§ Exercise
Pick out all lines of the entries that include the word "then" and copy them.

§ Records for the task
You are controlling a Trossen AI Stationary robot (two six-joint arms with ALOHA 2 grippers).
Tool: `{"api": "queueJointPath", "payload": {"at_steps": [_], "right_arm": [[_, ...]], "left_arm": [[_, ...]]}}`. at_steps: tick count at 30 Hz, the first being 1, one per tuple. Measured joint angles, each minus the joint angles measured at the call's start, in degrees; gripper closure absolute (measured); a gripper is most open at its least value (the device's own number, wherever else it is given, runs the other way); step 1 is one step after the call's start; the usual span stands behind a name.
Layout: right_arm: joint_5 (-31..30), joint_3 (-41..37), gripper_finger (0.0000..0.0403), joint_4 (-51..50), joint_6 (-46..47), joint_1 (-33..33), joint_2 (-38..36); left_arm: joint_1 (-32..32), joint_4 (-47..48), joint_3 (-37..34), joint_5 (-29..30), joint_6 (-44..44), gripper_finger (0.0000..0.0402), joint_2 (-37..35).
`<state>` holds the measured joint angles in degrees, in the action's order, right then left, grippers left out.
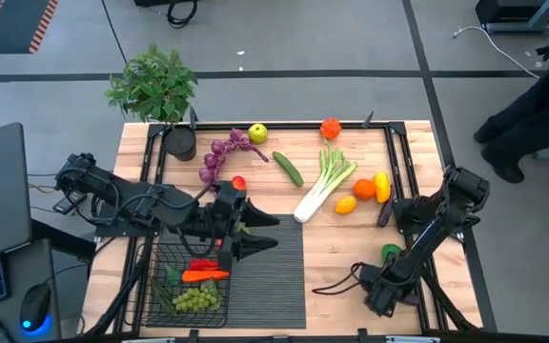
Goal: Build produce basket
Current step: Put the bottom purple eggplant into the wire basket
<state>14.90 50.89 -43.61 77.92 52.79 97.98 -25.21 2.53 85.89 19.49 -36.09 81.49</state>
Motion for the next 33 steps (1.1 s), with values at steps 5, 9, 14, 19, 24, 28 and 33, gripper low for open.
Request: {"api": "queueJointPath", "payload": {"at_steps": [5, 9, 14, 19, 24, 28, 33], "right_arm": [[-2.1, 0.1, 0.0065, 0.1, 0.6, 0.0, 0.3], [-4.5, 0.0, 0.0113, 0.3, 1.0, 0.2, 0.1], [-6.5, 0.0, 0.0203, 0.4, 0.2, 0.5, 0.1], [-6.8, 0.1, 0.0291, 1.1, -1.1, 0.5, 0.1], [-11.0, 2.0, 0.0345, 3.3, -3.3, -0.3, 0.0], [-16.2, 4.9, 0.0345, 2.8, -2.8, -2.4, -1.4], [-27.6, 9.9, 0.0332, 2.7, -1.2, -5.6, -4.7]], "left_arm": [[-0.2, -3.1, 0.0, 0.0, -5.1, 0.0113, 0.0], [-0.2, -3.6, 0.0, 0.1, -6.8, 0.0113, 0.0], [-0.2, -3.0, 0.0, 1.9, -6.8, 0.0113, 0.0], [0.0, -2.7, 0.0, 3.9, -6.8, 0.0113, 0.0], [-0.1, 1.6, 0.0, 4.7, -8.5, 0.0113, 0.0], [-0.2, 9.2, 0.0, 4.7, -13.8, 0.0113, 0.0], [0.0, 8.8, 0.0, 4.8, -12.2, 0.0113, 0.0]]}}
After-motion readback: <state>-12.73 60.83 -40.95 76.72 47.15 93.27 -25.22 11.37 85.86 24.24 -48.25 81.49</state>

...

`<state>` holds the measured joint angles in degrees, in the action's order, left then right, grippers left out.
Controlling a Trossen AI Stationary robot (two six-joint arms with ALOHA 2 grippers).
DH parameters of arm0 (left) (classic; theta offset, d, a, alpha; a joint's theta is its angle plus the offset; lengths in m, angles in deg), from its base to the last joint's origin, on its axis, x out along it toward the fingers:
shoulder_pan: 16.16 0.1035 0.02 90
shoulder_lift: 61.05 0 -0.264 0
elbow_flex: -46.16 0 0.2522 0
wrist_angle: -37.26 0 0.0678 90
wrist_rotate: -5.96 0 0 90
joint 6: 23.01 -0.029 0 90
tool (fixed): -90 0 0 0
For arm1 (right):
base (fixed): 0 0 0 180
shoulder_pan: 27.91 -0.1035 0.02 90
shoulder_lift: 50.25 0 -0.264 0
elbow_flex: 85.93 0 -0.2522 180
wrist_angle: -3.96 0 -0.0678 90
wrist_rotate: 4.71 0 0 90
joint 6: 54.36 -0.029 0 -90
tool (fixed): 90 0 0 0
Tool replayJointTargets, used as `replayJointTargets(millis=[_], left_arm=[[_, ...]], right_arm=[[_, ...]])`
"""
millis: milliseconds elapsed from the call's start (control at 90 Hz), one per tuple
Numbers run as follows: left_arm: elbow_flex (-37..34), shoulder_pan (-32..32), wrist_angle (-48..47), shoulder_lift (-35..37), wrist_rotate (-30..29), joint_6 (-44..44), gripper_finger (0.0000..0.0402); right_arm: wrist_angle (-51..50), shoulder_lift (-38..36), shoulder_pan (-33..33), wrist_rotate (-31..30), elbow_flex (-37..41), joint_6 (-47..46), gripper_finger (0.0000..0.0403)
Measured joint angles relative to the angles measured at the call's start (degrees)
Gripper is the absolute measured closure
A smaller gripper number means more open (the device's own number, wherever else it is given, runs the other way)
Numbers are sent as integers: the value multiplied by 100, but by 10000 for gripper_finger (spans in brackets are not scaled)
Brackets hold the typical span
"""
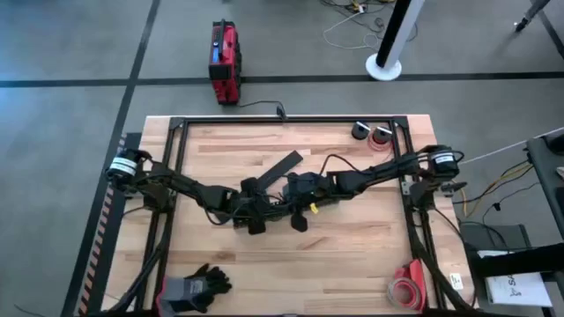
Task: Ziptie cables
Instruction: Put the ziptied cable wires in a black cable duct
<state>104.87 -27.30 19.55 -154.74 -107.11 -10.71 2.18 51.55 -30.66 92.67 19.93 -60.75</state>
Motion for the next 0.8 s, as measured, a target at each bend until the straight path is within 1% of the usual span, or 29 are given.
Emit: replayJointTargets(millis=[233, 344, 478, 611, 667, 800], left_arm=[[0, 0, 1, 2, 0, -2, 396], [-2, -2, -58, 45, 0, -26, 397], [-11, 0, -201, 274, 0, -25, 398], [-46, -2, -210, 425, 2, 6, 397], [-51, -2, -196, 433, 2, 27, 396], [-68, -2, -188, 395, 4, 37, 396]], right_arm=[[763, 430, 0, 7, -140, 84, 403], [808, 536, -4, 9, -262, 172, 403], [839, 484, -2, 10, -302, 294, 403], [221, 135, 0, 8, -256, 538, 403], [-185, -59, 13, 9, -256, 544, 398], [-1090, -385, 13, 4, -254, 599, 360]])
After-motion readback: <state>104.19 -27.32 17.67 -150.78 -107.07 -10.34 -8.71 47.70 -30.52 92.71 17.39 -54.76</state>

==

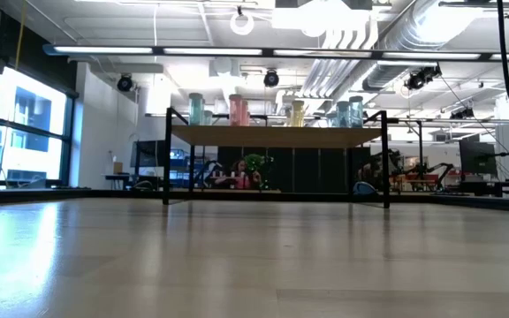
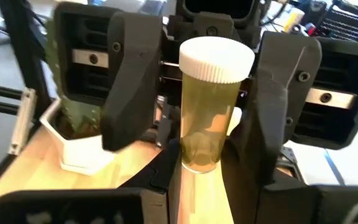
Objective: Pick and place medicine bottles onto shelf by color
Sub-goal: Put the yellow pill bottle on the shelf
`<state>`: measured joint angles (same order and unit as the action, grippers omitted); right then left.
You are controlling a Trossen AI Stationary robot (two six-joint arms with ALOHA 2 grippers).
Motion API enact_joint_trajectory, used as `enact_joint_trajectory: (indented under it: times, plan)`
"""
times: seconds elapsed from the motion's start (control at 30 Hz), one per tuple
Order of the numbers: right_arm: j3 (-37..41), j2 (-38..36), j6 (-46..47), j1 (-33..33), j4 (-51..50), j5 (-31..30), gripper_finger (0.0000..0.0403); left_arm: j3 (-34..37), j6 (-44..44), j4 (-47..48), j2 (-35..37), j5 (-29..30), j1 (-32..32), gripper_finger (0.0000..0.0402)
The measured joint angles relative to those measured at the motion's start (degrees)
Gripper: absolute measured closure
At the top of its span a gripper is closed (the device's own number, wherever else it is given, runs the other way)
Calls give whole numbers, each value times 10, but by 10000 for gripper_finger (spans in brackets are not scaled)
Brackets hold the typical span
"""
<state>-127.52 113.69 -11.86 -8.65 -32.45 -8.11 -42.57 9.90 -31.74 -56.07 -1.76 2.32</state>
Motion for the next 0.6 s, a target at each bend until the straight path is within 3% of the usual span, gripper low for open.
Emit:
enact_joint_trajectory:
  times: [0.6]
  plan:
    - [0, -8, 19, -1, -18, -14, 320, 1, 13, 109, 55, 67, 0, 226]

§ Solution to this problem
`<state>` holds the measured joint angles in degrees, in the action's order, right then left, grippers left out.
`<state>` holds the measured joint angles in degrees, in the action's order, left then right, grippers left out.
`<state>`: measured joint angles (same order and unit as the action, grippers omitted); right then left.

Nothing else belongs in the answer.